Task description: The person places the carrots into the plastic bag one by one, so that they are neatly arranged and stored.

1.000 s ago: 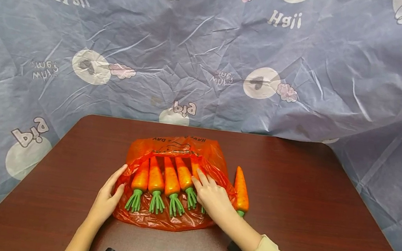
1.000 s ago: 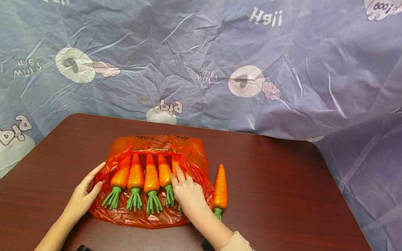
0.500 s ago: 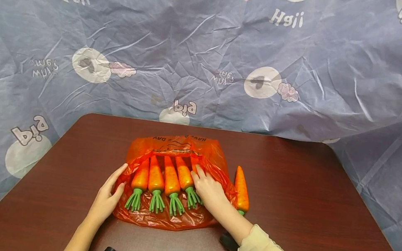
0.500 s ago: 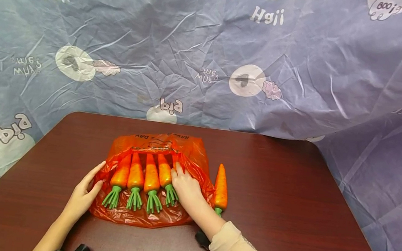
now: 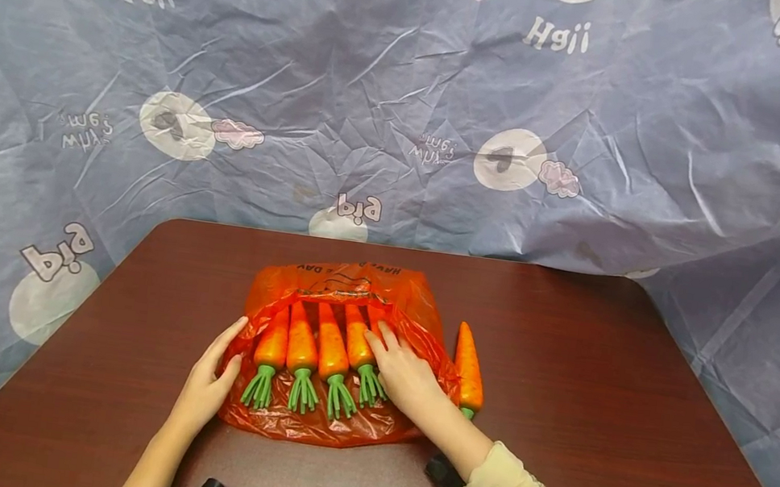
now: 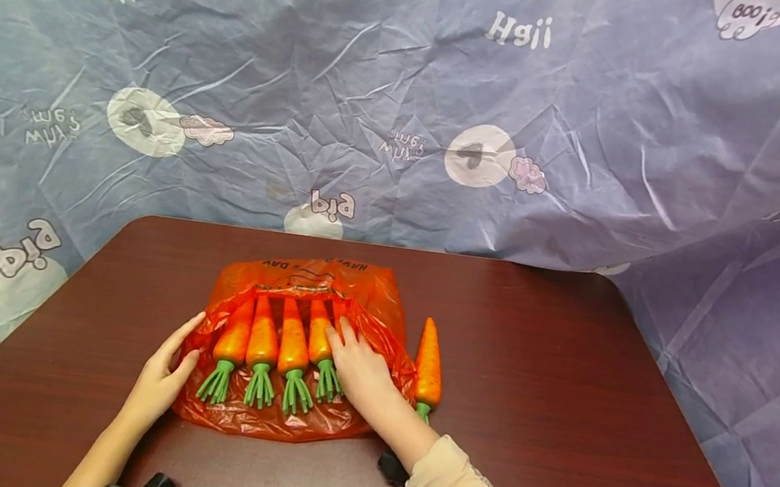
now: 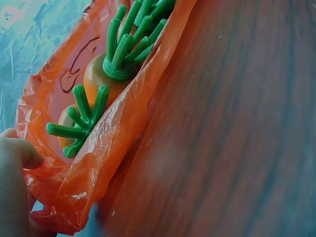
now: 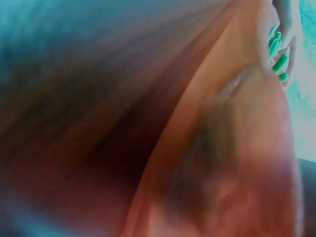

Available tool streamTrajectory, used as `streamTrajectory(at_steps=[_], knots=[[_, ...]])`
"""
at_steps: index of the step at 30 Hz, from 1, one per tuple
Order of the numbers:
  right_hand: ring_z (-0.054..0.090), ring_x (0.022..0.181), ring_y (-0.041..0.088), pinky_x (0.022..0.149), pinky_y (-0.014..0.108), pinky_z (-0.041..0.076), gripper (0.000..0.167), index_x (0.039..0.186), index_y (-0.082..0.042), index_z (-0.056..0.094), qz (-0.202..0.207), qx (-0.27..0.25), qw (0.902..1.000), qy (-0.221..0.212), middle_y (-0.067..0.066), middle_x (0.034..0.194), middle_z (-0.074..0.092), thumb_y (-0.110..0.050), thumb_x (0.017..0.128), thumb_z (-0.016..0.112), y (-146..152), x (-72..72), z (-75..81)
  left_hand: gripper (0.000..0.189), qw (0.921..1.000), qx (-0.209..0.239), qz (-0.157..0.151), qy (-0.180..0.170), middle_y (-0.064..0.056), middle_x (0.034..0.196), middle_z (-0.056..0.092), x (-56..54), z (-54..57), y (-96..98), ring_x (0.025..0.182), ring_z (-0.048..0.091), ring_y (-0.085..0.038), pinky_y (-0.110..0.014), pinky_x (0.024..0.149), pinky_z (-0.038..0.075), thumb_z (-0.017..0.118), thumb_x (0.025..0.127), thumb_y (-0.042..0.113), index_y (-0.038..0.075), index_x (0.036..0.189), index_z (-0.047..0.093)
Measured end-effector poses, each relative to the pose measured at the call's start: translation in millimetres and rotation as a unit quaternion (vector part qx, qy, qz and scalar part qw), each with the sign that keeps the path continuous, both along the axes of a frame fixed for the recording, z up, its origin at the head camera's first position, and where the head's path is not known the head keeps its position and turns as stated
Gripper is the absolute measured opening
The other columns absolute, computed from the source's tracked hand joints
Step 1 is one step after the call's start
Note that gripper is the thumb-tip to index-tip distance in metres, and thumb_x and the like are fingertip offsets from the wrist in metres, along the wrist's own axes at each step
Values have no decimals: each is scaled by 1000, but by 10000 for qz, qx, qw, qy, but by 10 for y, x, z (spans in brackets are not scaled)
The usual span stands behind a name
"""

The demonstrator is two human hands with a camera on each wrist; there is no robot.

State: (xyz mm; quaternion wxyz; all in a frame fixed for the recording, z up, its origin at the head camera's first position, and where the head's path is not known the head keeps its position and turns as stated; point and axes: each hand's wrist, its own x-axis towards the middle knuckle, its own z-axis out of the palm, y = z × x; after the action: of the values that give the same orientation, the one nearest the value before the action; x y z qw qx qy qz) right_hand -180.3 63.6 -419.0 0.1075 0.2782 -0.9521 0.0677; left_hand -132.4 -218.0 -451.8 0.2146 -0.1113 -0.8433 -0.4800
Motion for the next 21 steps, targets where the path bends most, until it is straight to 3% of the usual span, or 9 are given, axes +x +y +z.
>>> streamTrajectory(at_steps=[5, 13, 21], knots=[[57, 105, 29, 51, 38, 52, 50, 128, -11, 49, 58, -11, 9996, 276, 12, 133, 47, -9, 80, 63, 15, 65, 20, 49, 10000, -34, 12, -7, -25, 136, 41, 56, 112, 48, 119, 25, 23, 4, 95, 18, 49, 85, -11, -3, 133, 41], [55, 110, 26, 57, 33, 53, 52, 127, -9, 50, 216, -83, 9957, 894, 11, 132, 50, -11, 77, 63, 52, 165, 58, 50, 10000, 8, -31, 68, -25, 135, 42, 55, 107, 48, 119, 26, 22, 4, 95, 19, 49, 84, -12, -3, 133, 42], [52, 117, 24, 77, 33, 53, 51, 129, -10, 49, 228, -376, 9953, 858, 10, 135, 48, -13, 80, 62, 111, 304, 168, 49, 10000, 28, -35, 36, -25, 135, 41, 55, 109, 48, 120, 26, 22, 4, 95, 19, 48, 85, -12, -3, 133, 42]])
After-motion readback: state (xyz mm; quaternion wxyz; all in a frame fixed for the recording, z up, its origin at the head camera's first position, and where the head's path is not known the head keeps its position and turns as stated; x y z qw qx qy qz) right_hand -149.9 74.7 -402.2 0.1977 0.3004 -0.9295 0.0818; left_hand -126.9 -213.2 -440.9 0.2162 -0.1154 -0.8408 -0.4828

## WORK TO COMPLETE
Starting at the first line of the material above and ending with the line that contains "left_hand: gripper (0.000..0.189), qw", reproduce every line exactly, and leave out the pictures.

## ANSWER SPACE
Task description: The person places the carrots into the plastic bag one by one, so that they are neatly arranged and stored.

1.000 s ago: 
1.000 s ago: 
0.500 s ago: 
0.500 s ago: 
now: 
now: 
now: 
now: 

Available tool streamTrajectory, used as `streamTrajectory(at_steps=[_], knots=[[_, ...]])`
"""
at_steps: index of the step at 30 Hz, from 1, one per tuple
Order of the numbers:
  right_hand: ring_z (-0.054..0.090), ring_x (0.022..0.181), ring_y (-0.041..0.088), pinky_x (0.022..0.149), pinky_y (-0.014..0.108), pinky_z (-0.041..0.076), gripper (0.000..0.167), index_x (0.039..0.186), index_y (-0.082..0.042), index_z (-0.056..0.094), qz (-0.202..0.207), qx (-0.27..0.25), qw (0.902..1.000), qy (-0.221..0.212), middle_y (-0.067..0.066), middle_x (0.034..0.194), middle_z (-0.074..0.092), thumb_y (-0.110..0.050), thumb_x (0.017..0.128), thumb_z (-0.016..0.112), y (-146..152), x (-72..72), z (-75..81)
  left_hand: gripper (0.000..0.189), qw (0.921..1.000), qx (-0.209..0.239), qz (-0.157..0.151), qy (-0.180..0.170), middle_y (-0.064..0.056), middle_x (0.034..0.196), middle_z (-0.056..0.092), x (-56..54), z (-54..57), y (-96..98), ring_x (0.025..0.182), ring_z (-0.048..0.091), ring_y (-0.085..0.038), pinky_y (-0.110..0.014), pinky_x (0.024..0.149), pinky_z (-0.038..0.075), thumb_z (-0.017..0.118), thumb_x (0.025..0.127), thumb_y (-0.042..0.113), index_y (-0.038..0.075), index_x (0.036..0.189), index_z (-0.047..0.093)

No more output is needed for this exercise.